Bank of Canada Governor Tiff Macklem repeatedly told a parliamentary committee that the central bank isn’t in the business of bankrolling the federal government’s soaring deficits, insisting the government isn’t in danger of insolvency without the bank’s continuing purchases of billions of dollars a week of government debt.
“We’re not financing the government,” Mr. Macklem told the House standing committee on finance in a hearing Thursday. He repeated that sentence twice more to underline his point.
Mr. Macklem was responding to questioning from Conservative MP Tamara Jansen, who pressed the Governor on the role the central bank’s program to purchase a minimum $4-billion a week of government bonds – a form of monetary policy called quantitative easing – is playing in the heavy debts the federal government has taken on in its massive spending measures during the COVID-19 crisis.
The government looks likely to exceed its estimated budget deficit of $343-billion for fiscal 2020-21 – which itself was 10 times the size of the previous year’s deficit
“Are you saying that you need to keep buying government debt – basically printing money – for Canada to remain solvent?” Ms. Jansen asked.
“No. That’s not what we’re saying at all,” Mr. Macklem countered.
He stressed that the QE program is intended to provide monetary stimulus in order to help the economy recover and return inflation to the central bank’s 2-per-cent target – not to finance the government’s debts.
“So what you’re saying is, you would not have to continue that [program] – we could remain solvent without it?” Ms. Jansen asked.
“That is what I’m saying,” Mr. Macklem responded.
He reiterated that the Bank of Canada has expressly committed to end its purchases under the program “once the recovery is well under way.” He noted this “will probably happen before” inflation reaches the central bank’s 2-per-cent target. He also repeated the bank’s forecast that inflation will sustainably return to the target sometime in 2023.
Although committee members asked him for a firmer timeline on ending the QE program, he declined to get more specific, citing the “high degree of uncertainty” in the course of the pandemic and, by extension, the outlook for the economic recovery.

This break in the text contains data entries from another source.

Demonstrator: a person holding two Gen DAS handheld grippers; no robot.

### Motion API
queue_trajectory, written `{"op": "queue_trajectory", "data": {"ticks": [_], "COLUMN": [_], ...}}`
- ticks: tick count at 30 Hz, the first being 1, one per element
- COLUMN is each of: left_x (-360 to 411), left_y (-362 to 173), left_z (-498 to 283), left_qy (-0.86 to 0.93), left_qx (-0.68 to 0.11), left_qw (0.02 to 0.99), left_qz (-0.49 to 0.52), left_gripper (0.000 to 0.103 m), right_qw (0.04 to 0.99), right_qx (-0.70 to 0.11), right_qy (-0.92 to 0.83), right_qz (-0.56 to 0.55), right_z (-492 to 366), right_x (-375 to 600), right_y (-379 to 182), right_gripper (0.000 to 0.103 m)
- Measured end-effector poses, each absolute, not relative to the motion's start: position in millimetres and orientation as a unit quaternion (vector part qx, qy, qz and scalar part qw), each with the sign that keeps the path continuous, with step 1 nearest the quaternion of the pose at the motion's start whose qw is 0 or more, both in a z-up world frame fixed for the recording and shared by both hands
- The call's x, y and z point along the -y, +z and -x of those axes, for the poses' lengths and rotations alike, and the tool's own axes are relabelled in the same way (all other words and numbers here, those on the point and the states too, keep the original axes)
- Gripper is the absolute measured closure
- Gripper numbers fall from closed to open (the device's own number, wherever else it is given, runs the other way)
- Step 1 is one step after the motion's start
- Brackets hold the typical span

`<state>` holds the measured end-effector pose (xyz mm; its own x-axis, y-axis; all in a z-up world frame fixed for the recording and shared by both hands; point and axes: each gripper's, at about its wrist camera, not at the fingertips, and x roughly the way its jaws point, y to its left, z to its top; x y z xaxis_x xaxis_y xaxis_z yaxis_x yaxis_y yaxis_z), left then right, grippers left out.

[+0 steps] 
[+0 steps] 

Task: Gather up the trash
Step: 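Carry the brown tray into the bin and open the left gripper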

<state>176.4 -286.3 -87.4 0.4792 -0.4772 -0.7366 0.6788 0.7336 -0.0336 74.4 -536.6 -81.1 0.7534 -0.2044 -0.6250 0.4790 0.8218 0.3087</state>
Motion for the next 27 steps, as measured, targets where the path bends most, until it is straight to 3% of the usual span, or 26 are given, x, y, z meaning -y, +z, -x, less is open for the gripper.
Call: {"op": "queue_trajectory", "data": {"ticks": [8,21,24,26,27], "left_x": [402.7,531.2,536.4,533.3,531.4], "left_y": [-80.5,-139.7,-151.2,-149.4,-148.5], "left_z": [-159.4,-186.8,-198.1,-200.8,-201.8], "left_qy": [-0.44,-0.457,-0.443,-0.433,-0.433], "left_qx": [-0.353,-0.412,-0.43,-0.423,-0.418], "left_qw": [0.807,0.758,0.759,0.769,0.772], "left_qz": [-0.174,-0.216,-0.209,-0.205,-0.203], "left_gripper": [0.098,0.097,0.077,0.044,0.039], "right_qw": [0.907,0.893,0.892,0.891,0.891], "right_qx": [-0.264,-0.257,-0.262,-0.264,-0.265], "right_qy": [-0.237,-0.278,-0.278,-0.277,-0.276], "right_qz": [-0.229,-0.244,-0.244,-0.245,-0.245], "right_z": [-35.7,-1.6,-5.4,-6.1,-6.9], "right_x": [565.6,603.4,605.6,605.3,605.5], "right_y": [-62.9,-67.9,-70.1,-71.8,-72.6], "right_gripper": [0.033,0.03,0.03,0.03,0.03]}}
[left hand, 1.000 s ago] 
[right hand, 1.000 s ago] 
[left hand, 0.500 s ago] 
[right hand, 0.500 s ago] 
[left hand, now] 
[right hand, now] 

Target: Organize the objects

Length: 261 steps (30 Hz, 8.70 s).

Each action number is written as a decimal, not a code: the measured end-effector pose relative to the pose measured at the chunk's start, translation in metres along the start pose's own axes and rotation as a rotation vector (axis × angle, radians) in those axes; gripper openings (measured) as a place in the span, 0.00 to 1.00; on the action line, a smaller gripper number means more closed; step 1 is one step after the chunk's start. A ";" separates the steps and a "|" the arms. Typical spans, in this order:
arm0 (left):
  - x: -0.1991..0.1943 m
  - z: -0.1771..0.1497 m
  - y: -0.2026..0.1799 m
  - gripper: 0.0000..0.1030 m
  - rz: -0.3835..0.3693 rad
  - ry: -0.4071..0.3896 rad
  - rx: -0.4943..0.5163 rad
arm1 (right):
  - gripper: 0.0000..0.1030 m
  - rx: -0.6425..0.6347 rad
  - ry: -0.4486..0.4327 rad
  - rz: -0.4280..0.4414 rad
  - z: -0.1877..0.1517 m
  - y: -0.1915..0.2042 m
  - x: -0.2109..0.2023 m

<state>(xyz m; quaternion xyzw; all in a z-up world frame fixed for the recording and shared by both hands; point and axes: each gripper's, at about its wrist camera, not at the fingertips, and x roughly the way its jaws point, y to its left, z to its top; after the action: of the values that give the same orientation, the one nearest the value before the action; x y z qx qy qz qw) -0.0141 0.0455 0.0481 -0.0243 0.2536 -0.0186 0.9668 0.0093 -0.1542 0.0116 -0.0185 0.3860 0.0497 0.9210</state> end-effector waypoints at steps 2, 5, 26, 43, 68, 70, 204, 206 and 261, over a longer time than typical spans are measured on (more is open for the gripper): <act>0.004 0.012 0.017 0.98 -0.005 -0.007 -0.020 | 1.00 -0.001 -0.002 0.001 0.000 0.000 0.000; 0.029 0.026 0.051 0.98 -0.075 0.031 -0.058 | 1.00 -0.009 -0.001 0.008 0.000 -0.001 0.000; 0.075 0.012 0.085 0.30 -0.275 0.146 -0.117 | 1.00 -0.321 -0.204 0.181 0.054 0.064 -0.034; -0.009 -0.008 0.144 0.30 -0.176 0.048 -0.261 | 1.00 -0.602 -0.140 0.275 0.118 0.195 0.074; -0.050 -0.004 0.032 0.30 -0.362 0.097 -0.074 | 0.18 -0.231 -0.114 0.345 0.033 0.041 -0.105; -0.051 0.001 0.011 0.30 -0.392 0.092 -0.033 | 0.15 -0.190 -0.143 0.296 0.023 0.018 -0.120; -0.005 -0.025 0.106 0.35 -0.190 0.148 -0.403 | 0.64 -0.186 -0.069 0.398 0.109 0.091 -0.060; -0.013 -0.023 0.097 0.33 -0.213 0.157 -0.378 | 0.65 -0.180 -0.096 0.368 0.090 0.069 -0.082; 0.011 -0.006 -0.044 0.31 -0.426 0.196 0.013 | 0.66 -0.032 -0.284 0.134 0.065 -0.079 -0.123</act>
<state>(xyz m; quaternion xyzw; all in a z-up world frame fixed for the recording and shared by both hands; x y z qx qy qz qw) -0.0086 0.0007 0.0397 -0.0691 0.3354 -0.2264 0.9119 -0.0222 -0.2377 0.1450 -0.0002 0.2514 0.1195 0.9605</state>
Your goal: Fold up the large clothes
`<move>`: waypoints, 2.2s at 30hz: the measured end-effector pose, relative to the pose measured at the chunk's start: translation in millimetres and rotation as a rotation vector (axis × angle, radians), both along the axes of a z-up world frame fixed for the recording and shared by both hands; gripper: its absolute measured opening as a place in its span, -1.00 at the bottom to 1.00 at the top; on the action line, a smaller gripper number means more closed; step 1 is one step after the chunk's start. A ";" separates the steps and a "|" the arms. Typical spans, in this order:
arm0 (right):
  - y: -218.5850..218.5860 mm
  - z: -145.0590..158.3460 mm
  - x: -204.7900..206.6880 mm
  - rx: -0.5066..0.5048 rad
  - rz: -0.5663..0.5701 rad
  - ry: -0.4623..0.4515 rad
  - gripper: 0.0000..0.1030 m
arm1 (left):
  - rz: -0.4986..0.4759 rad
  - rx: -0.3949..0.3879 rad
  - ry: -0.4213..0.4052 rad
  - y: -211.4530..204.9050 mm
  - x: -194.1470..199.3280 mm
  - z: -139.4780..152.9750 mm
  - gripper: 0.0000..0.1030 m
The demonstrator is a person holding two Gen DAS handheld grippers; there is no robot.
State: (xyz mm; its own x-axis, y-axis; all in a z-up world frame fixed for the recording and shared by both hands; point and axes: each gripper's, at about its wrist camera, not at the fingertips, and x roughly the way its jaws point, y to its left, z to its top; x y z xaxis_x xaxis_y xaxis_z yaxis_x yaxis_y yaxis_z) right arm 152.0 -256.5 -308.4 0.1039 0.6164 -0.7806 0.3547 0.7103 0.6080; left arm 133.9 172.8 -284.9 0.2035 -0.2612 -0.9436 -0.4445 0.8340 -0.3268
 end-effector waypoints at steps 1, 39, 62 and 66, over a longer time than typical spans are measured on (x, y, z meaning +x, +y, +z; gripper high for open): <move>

“I’d love to be able to put this on a calendar for you,” he said. “I wouldn’t want to give you a false sense of precision.”
The opposition Conservatives, led by their finance critic, Pierre Poilievre, have been critical in recent weeks of the central bank’s bond program, under which it has purchased more than $175-billion in federal government debt since the program launched in April. In a recent interview with Bloomberg News, Mr. Poilievre suggested the Bank of Canada was in danger of becoming “an ATM for [Prime Minister Justin] Trudeau’s insatiable spending appetites.”
In total, the bank now holds about $280-billion in Government of Canada bonds – roughly one-third of the total federal bond market. Mr. Macklem played down concerns that the bank was taking on too large a footprint in that market.
“Other central banks have issued guidance that if the central bank holds more than 50 to 70 per cent, that could start to impair market functioning. The [U.S.] Federal Reserve has indicated that for them it would be about 60 per cent,” he said.
“So, we have quite a lot of room. Something in that range would be uncomfortable, [but] we have a long way to get there.”